Kommentar
Ein Papst, der gegen den politischen Zeitgeist kämpfte - wofür steht sein Nachfolger?
Selbst Kirchenkritiker konnten sich der Strahlkraft dieser Zeremonie kaum entziehen: Die Trauerfeier für den verstorbenen Papst war eine beeindruckende Inszenierung voller Farben, Symbolik - und sehr viel Politik.
Ein Gipfeltreffen der Mächtigen in der Welt - bei der Beerdigung eines Mächtigen im Glauben. Trump sprach mit Selenskyj - zumindest die Bilder des Treffens zeigten Austausch und ungewöhnliche Nachdenklichkeit. Wenige meinten, den Moment nutzen zu müssen, um sich selbst in Szene zu setzen - etwa Bayerns Ministerpräsident mit Selfies vom Petersplatz. Ein Kontrastprogramm zur Bescheidenheit dieses Papstes.
Dabei zeigte auch die Trauerfeier, wie anders Franziskus war, wie sehr er sich von seinen Vorgängern absetzte. Zu sehen waren auch im Sarg seine ausgelatschten Schuhe - nicht die teuren, roten Lederschuhe des Vorgängers. Franziskus wurde in einem schlichten Holzsarg beerdigt, die bisher traditionellen drei ineinander geschachtelten Särge aus Zypressenholz, Blei und Eiche hatte er abgeschafft.
Die Predigt von Kardinaldekan Giovanni Battista Re war dann eine Art Verlesung des politischen Vermächtnisses von Franziskus. Wenn die Staatschefs da zuhörten, mussten viele sich angesprochen, ja getroffen fühlen. Denn der 91-Jährige erinnerte an den Einsatz des verstorbenen Papstes für Flüchtlinge, an seine erste Reise nach Lampedusa und auch die Messe, die Franziskus an der Grenze der USA zu Mexiko hielt.
Brücken bauen, nicht mit Gewalt abreißen: Klare Worte in der Trauerpredigt
Giovanni Battista Re erhielt viel Beifall aus der Trauergemeinde, als er über die Barmherzigkeit von Franziskus sprach, von der Kultur der Solidarität und Brüderlichkeit. Und betonte, wie wichtig es sei, Brücken zu bauen. Klar: Das ist die Aufgabe eines Pontifex - was wörtlich übersetzt ja Brückenbauer heißt. Franziskus baute vor allem Brücken im Geiste Jesu, mit seinem Einsatz für Schwache, Arme, Behinderte, Trans-Menschen.

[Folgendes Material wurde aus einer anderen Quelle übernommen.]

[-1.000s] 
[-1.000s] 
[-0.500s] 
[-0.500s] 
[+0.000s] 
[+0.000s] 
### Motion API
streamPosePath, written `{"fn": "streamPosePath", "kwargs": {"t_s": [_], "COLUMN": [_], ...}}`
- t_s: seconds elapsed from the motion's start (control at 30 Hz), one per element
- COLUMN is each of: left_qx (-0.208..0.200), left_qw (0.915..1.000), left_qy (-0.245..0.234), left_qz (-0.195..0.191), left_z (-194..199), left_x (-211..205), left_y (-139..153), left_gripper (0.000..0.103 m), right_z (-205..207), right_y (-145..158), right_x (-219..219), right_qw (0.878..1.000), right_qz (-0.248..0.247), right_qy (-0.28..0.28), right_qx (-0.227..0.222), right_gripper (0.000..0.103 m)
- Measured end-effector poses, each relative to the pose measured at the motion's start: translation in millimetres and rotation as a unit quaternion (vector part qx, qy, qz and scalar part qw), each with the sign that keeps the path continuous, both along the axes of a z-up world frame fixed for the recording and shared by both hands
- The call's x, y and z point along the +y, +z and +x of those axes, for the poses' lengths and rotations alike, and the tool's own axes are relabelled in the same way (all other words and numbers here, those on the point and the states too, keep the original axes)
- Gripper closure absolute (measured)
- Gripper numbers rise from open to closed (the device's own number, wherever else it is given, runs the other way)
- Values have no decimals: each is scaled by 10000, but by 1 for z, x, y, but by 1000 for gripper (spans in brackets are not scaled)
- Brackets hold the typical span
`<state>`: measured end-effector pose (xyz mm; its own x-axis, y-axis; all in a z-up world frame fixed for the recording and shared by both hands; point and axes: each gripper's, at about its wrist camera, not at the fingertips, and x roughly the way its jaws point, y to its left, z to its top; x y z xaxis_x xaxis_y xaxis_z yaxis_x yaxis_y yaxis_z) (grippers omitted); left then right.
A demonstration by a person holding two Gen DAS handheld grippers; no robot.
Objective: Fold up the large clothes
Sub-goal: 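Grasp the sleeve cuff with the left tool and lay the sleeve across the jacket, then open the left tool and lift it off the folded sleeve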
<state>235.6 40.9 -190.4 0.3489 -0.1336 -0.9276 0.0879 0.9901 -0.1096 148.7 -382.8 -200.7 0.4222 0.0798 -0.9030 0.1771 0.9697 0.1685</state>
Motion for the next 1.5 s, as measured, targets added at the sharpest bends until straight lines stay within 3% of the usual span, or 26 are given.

Gruppen, die vor allem Trump und seine Regierung teils massiv ins Visier nehmen, ausgrenzen. Der US-Präsident nannte Franziskus auf dem Hinflug einen „fantastischen Typen“. Dabei lässt sich kein größerer Gegensatz zwischen dem verstorbenen Papst und Trump denken, dessen Politik Brücken mit Gewalt und Menschenverachtung abreißt, statt sie zu bauen.
Und Trump ist nur die Vorhut einer wachsenden Reihe rechtspopulistischer Herrscher, die eher aufs Recht des Stärkeren setzen statt auf einen liberalen, sozialen Rechtsstaat. Der politische Zeitgeist gibt ihnen momentan Auftrieb.
Welche Richtung wird der Nachfolger von Franziskus einschlagen? Denkbar ist auch Rückendeckung für den Roll-Back-Kurs der Konservativ-Reaktionären - Kandidaten dafür gibt es. Die Trauerpredigt forderte ein anderes Profil ein: eine erneut starke Stimme der Schwachen, die gegenhält gegen Entmenschlichung und ein Stachel im Fleisch der Mächtigen ist. Die Kardinäle haben es in der Hand, wohin diese nach wie vor mächtige Kirche steuert.